§ **Work instruction**: From the first line of the entries through the line containing "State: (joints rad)", output everything exactly except the pictures.

§ **Extracted records**:
★ ★ ★

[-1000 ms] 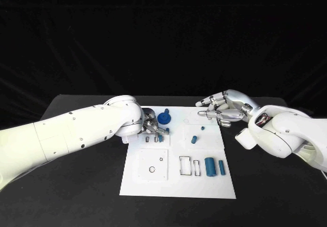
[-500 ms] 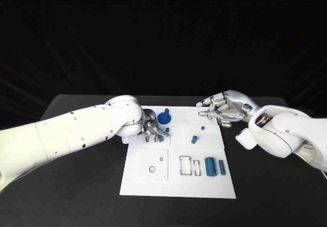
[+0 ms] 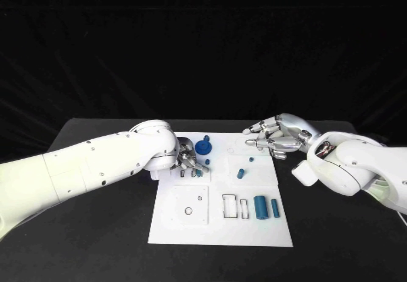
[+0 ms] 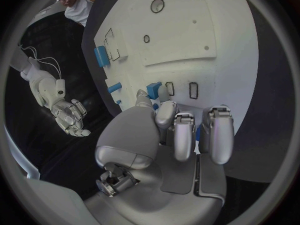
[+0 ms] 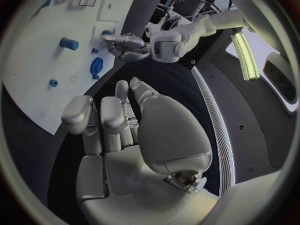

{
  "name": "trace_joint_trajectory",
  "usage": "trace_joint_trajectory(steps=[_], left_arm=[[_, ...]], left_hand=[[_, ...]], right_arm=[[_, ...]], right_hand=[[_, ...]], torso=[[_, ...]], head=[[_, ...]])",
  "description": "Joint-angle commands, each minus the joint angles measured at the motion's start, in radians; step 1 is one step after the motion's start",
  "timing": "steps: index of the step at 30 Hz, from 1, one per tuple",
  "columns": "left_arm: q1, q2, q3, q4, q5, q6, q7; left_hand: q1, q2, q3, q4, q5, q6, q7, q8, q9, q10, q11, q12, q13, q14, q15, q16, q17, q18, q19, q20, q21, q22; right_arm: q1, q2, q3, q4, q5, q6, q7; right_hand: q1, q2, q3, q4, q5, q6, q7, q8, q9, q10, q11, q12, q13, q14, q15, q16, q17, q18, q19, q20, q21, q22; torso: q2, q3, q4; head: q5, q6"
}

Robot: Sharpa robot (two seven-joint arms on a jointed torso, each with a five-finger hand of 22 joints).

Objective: Assemble the parts on the task board

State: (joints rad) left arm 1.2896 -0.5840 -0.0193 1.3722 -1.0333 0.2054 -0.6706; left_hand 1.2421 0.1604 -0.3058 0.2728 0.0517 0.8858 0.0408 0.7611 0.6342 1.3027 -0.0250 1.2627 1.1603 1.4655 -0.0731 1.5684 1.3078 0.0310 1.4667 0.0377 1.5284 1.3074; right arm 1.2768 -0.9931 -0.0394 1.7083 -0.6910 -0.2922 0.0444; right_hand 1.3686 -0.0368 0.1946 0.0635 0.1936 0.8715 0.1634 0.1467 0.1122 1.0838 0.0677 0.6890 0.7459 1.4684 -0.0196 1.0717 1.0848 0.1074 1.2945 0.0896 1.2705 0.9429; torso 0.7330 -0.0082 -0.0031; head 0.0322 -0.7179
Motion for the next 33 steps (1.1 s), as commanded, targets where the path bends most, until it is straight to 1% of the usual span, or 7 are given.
trace_joint_trajectory(steps=[1,9,15,19,24,29,33], left_arm=[[0.0,0.001,0.0,0.0,0.0,0.023,0.009],[0.0,-0.001,0.0,0.002,0.005,0.017,0.007],[0.0,-0.001,0.0,0.004,0.008,-0.002,0.005],[0.0,-0.003,0.0,0.005,0.019,-0.006,0.006],[0.0,-0.012,0.001,0.01,0.059,-0.009,0.008],[0.0,-0.028,0.001,0.022,0.076,-0.019,0.005],[0.0,-0.043,0.003,0.038,0.076,-0.029,0.001]], left_hand=[[0.008,-0.001,0.005,-0.001,-0.002,-0.007,-0.001,0.004,0.002,0.005,0.0,0.003,0.0,0.105,-0.007,0.002,0.263,-0.013,0.062,-0.006,0.001,0.185],[0.037,0.006,0.024,-0.009,-0.001,-0.012,-0.001,0.006,0.014,0.004,0.0,0.002,0.001,0.105,-0.007,0.002,0.263,-0.013,0.061,-0.006,0.001,0.185],[0.175,0.062,0.133,-0.076,-0.001,-0.036,-0.012,-0.007,0.027,-0.004,-0.01,-0.006,-0.003,0.105,-0.016,0.002,0.263,-0.011,0.059,-0.013,-0.002,0.182],[0.237,0.067,0.194,-0.109,0.0,-0.05,-0.012,-0.019,0.03,-0.011,-0.012,-0.014,-0.006,0.105,-0.018,0.002,0.263,-0.011,0.058,-0.016,-0.003,0.18],[0.256,0.055,0.242,-0.114,0.0,-0.054,-0.008,-0.028,0.035,-0.014,-0.008,-0.019,-0.008,0.105,-0.015,0.002,0.263,-0.01,0.054,-0.015,-0.007,0.175],[0.241,0.011,0.329,-0.091,-0.003,-0.052,-0.004,-0.034,0.051,-0.012,-0.005,-0.019,-0.005,0.105,-0.012,0.002,0.263,-0.008,0.051,-0.012,-0.011,0.169],[0.233,-0.007,0.364,-0.082,-0.002,-0.05,-0.004,-0.034,0.058,-0.01,-0.005,-0.017,-0.003,0.105,-0.012,0.002,0.263,-0.008,0.05,-0.012,-0.013,0.168]], right_arm=[[-0.001,0.002,-0.001,-0.001,-0.009,0.017,-0.003],[-0.001,0.004,-0.001,-0.006,-0.009,0.016,-0.004],[-0.002,0.011,-0.003,-0.021,-0.008,0.018,-0.007],[-0.002,0.015,-0.004,-0.028,-0.006,0.024,-0.011],[-0.004,0.023,-0.007,-0.044,0.004,0.032,-0.015],[-0.007,0.029,-0.011,-0.058,0.008,0.034,-0.021],[-0.008,0.031,-0.013,-0.066,0.007,0.033,-0.023]], right_hand=[[-0.006,-0.002,-0.002,0.006,0.006,-0.003,-0.001,0.005,0.001,-0.004,0.001,-0.003,-0.002,-0.003,0.007,-0.005,-0.001,0.013,-0.008,0.001,-0.006,-0.001],[-0.006,-0.002,-0.002,0.006,0.005,-0.004,0.0,0.006,0.002,-0.007,0.001,-0.004,-0.003,-0.005,0.007,-0.013,-0.008,0.015,-0.015,0.001,-0.015,-0.016],[-0.007,-0.002,-0.004,0.009,0.005,-0.006,0.001,0.01,0.002,-0.016,0.003,-0.006,-0.006,-0.013,0.008,-0.032,-0.022,0.02,-0.027,0.002,-0.03,-0.041],[-0.008,-0.002,-0.006,0.011,0.002,-0.009,0.001,0.012,0.003,-0.02,0.004,-0.006,-0.007,-0.016,0.009,-0.04,-0.029,0.021,-0.033,0.002,-0.036,-0.052],[-0.014,0.002,-0.01,0.019,-0.01,-0.016,0.003,0.016,0.004,-0.027,0.006,-0.003,-0.009,-0.022,0.011,-0.052,-0.037,0.024,-0.042,0.004,-0.049,-0.07],[-0.015,0.003,-0.011,0.021,-0.011,-0.018,0.003,0.017,0.004,-0.03,0.006,-0.002,-0.01,-0.025,0.012,-0.058,-0.041,0.025,-0.046,0.005,-0.054,-0.078],[-0.015,0.004,-0.011,0.021,-0.012,-0.018,0.003,0.018,0.004,-0.031,0.007,-0.002,-0.01,-0.026,0.012,-0.058,-0.042,0.026,-0.047,0.005,-0.055,-0.079]], torso=[[0.001,-0.0004,-0.0002],[0.001,-0.0004,-0.0001],[0.002,-0.0002,0.0],[0.001,0.0004,-0.0002],[0.0,0.0003,-0.0005],[0.001,0.0007,0.0022],[0.001,0.0005,0.0008]], head=[[0.001,-0.001],[-0.001,-0.003],[-0.002,-0.005],[-0.001,-0.008],[-0.002,-0.006],[-0.005,-0.009],[-0.001,-0.011]])
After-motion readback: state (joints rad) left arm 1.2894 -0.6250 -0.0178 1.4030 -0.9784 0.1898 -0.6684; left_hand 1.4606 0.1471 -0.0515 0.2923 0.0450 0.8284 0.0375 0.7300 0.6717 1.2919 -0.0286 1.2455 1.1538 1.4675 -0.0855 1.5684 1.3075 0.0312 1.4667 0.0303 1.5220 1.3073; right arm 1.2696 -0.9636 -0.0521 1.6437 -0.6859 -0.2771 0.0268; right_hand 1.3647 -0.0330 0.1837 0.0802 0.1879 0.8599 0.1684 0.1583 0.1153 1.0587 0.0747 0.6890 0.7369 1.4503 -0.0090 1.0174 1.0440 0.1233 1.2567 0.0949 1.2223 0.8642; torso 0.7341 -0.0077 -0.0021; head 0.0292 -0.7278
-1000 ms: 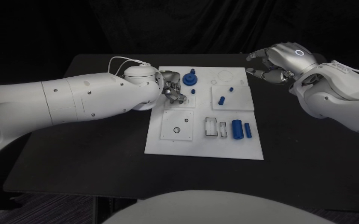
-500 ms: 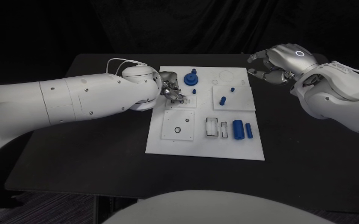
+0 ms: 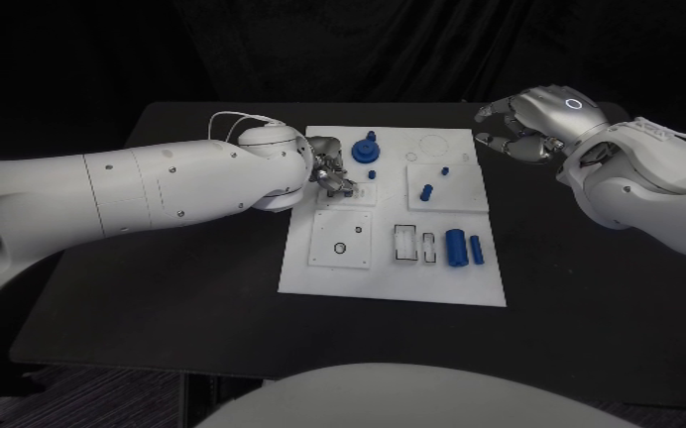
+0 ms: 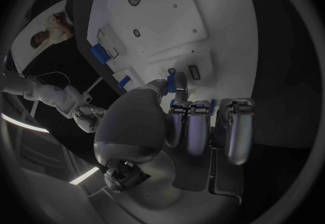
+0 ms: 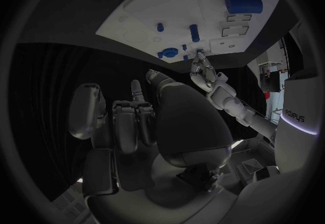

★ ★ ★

§ **Exercise solution**:
[-1000 ms] 
[-500 ms] 
[+0 ms] 
[+0 ms] 
[+0 ms] 

{
  "name": "trace_joint_trajectory",
  "usage": "trace_joint_trajectory(steps=[_], left_arm=[[_, ...]], left_hand=[[_, ...]], right_arm=[[_, ...]], right_hand=[[_, ...]], torso=[[_, ...]], head=[[_, ...]])",
  "description": "Joint-angle commands, each minus the joint angles measured at the motion's start, in radians; step 1 is one step after the motion's start",
  "timing": "steps: index of the step at 30 Hz, from 1, one per tuple",
  "columns": "left_arm: q1, q2, q3, q4, q5, q6, q7; left_hand: q1, q2, q3, q4, q5, q6, q7, q8, q9, q10, q11, q12, q13, q14, q15, q16, q17, q18, q19, q20, q21, q22; right_arm: q1, q2, q3, q4, q5, q6, q7; right_hand: q1, q2, q3, q4, q5, q6, q7, q8, q9, q10, q11, q12, q13, q14, q15, q16, q17, q18, q19, q20, q21, q22; torso: q2, q3, q4; head: q5, q6"
}

Robot: Sharpa robot (two seven-joint arms on a jointed torso, each with a five-finger hand of 22 joints).

Objective: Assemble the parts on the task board

State: (joints rad) left arm 1.2896 -0.5840 -0.0193 1.3722 -1.0333 0.2054 -0.6706; left_hand 1.2421 0.1604 -0.3058 0.2728 0.0517 0.8858 0.0408 0.7611 0.6342 1.3027 -0.0250 1.2627 1.1603 1.4655 -0.0731 1.5684 1.3078 0.0310 1.4667 0.0377 1.5284 1.3074; right arm 1.2768 -0.9931 -0.0394 1.7083 -0.6910 -0.2922 0.0444; right_hand 1.3686 -0.0368 0.1946 0.0635 0.1936 0.8715 0.1634 0.1467 0.1122 1.0838 0.0677 0.6890 0.7459 1.4684 -0.0196 1.0717 1.0848 0.1074 1.2945 0.0896 1.2705 0.9429; torso 0.7330 -0.0082 -0.0031; head 0.0322 -0.7179

No further output is expected for this exercise.